Bicarbonate tends to be suggested up to 250 ppm, with an absolute max of 300. However, the famous Dortmund water has 550.
Calcium tends to be recommended up to 150 ppm. However, Burton on Trent has 295, Dortmund has 250, and Vienna has 200.
Residual Alkalinity starts getting red and angry at me in Palmer's calculator as soon as it hits 300.
The problem I routinely run into when trying to build water profiles for very dark beers (anything above ~35) is that I have to break the Bicarbonate and/or Residual Alkalinity "caps" to build the proper theoretical water profile.
For example, for a beer with an SRM of 39, I get a min RA of 353 and a max RA of 412 listed. To hit the minimum Residual Alkalinity, I have to use at least 475 ppm of Bicarbonate.
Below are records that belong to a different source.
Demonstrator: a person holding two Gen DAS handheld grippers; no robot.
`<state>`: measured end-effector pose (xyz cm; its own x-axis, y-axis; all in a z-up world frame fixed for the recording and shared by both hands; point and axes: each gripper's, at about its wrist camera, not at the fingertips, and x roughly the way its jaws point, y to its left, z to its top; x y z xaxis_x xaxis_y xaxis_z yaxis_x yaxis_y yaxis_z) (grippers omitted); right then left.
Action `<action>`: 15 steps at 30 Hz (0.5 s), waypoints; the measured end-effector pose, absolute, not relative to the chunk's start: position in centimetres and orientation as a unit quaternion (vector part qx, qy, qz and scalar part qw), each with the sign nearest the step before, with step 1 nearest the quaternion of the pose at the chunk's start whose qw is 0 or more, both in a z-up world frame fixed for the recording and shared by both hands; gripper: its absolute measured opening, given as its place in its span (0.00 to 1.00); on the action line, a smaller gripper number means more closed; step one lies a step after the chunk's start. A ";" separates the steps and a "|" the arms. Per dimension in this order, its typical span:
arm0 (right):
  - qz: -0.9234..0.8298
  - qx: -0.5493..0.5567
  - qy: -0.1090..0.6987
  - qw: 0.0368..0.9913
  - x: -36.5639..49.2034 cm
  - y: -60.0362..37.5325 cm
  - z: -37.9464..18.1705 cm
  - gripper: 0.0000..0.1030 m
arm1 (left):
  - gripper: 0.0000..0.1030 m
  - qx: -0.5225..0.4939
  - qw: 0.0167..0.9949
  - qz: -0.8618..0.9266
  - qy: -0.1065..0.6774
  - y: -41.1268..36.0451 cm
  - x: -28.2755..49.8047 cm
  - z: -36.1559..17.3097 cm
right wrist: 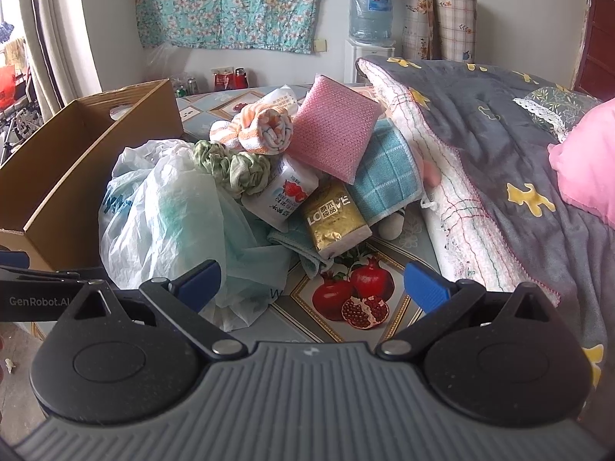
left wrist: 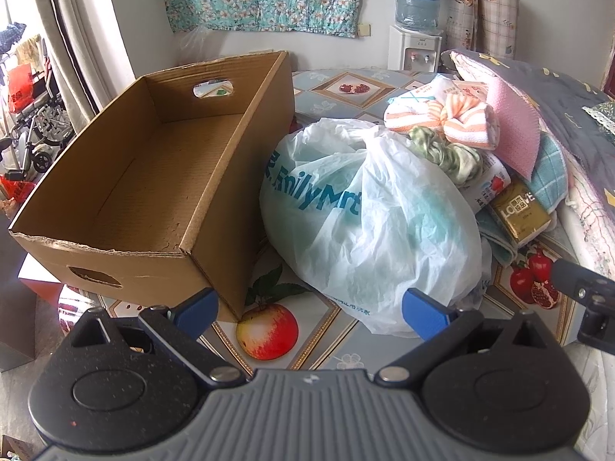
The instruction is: Organize soft objects
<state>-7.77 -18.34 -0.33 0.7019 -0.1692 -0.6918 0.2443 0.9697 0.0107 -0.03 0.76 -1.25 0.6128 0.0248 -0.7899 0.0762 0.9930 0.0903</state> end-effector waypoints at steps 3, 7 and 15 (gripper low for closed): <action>-0.112 0.051 0.369 0.921 -7.8 -18.3 -0.3 0.99 | 0.99 0.057 0.896 -0.014 0.440 0.8 0.0 -1.2; -0.112 0.050 0.369 0.921 -7.7 -18.3 -0.3 0.99 | 0.99 0.056 0.896 -0.013 0.440 0.9 0.1 -1.2; -0.112 0.050 0.369 0.921 -7.7 -18.3 -0.4 0.99 | 0.99 0.055 0.896 -0.012 0.441 1.1 0.2 -1.2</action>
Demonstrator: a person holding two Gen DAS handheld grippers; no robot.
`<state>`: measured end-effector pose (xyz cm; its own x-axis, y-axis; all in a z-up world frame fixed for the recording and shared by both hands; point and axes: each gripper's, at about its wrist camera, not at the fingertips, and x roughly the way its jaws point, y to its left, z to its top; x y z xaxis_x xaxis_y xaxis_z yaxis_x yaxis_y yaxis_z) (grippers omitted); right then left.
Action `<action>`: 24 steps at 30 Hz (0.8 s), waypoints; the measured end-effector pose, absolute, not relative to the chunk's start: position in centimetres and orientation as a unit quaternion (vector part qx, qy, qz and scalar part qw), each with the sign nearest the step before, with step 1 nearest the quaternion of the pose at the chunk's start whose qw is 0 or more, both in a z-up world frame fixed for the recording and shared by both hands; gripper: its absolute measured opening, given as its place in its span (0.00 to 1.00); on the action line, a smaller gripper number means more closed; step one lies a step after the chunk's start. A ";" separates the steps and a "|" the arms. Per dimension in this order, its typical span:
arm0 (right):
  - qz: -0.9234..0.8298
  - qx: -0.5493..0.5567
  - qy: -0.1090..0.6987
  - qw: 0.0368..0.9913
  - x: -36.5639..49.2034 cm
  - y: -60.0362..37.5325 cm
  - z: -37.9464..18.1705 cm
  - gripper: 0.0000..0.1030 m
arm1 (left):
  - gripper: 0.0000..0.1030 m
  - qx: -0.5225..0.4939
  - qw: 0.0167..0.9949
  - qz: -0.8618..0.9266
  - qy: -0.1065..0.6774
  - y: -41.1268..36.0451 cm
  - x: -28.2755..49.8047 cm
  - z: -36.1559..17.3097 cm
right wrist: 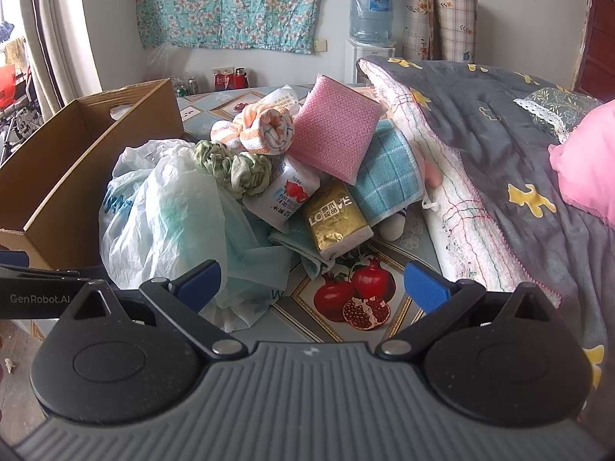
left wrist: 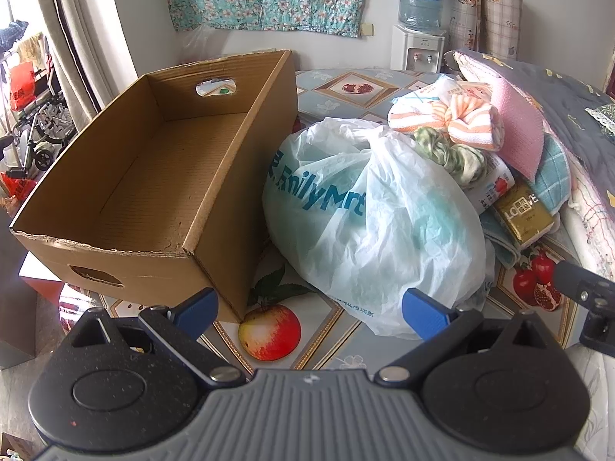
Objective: Organize soft objects
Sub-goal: 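Reach the right tool to the pink knitted pad and grasp it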
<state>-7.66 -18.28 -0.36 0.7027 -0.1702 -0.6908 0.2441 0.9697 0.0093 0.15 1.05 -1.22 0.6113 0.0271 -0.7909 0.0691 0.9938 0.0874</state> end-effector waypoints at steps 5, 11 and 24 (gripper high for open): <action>-0.113 0.051 0.369 0.921 -7.7 -18.3 -0.4 0.99 | 0.99 0.056 0.897 -0.013 0.438 1.1 0.2 -1.2; -0.106 0.075 0.358 0.925 -7.5 -19.5 -0.2 0.99 | 0.99 0.061 0.915 -0.054 0.396 0.9 0.0 0.0; -0.088 0.171 0.282 0.940 -2.2 -29.1 2.8 0.93 | 0.92 0.085 0.935 -0.220 0.264 -4.6 5.6 4.4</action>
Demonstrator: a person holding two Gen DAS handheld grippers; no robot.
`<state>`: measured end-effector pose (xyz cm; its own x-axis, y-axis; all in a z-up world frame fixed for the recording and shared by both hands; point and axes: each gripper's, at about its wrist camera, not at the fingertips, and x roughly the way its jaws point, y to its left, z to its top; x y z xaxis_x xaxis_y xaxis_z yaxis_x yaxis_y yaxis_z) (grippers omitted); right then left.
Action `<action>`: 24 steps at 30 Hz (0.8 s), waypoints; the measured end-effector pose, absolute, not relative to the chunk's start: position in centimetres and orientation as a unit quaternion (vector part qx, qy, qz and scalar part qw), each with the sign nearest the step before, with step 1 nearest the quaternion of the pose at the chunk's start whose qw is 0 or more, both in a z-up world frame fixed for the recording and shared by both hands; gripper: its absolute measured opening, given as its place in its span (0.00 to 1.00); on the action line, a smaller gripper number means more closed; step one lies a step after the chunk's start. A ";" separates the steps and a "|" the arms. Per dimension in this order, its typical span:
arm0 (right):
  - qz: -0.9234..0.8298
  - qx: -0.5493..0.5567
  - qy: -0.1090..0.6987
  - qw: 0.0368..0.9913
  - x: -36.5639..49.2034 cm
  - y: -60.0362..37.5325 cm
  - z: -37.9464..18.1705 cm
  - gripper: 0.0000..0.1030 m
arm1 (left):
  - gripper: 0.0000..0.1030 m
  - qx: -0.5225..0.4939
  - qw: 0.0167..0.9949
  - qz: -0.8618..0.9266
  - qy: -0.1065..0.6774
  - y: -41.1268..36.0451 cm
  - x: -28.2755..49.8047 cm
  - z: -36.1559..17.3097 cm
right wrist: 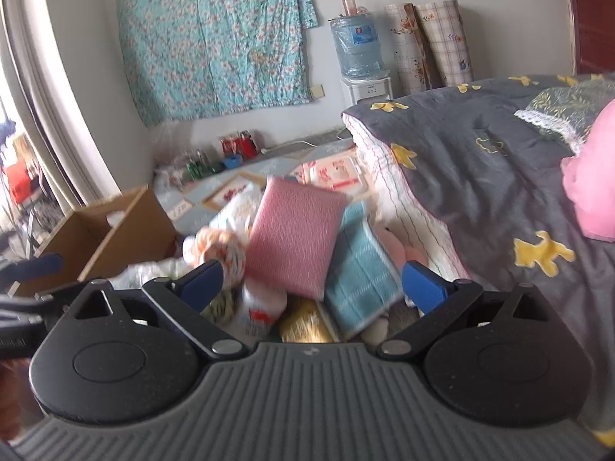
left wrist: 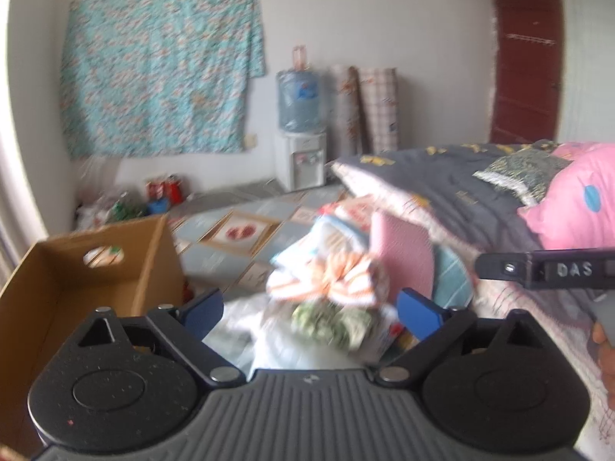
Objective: Organize soft objects
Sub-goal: 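Reach the right tool to the pink knitted pad and grasp it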
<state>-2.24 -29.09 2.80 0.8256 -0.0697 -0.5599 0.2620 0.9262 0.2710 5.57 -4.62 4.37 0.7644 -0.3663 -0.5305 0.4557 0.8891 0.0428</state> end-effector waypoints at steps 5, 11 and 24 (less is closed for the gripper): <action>-0.066 0.222 0.279 0.932 1.8 -33.2 2.2 0.73 | 0.60 0.081 0.917 -0.287 0.264 -8.0 9.7 3.6; -0.028 0.295 0.304 0.905 5.8 -36.5 -1.2 0.50 | 0.33 0.091 0.888 -0.321 0.317 -11.8 14.5 1.8; 0.013 0.355 0.320 0.878 9.9 -37.9 -5.5 0.48 | 0.34 0.092 0.850 -0.330 0.400 -14.6 19.9 -1.3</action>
<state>9.90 -37.94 -5.49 0.7948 0.2502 -0.5529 0.2040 0.7479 0.6317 19.85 -14.61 -1.27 0.4613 -0.4882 -0.7409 0.6352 0.7647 -0.1084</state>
What have I always done? Used caution. I've always refrained from breaking the theoretical upper limits on RA and HCO3.
Does anyone have any better data on how to create an appropriate water profile for very dark beers?
I'll throw these questions I've always wondered about as well:
When I'm calculating ppm for Calcium, should I go for a minimum of 50 for the actual volume of the wort, or just the mash volume? My assumption has always been that I'll need to hit 50 ppm of Calcium for the 5-7 gallons of wort rather than just the mash volume.
If I am using an infusion in my mash, should I split my salts? For example, if 60% of my mash water is in during a protein rest, then 40% gets added 20 minutes later, should I use 60% of my salts in the first batch of water, then the remaining 40% in the second? My assumption has always been that I should split the salts up, so I've done so.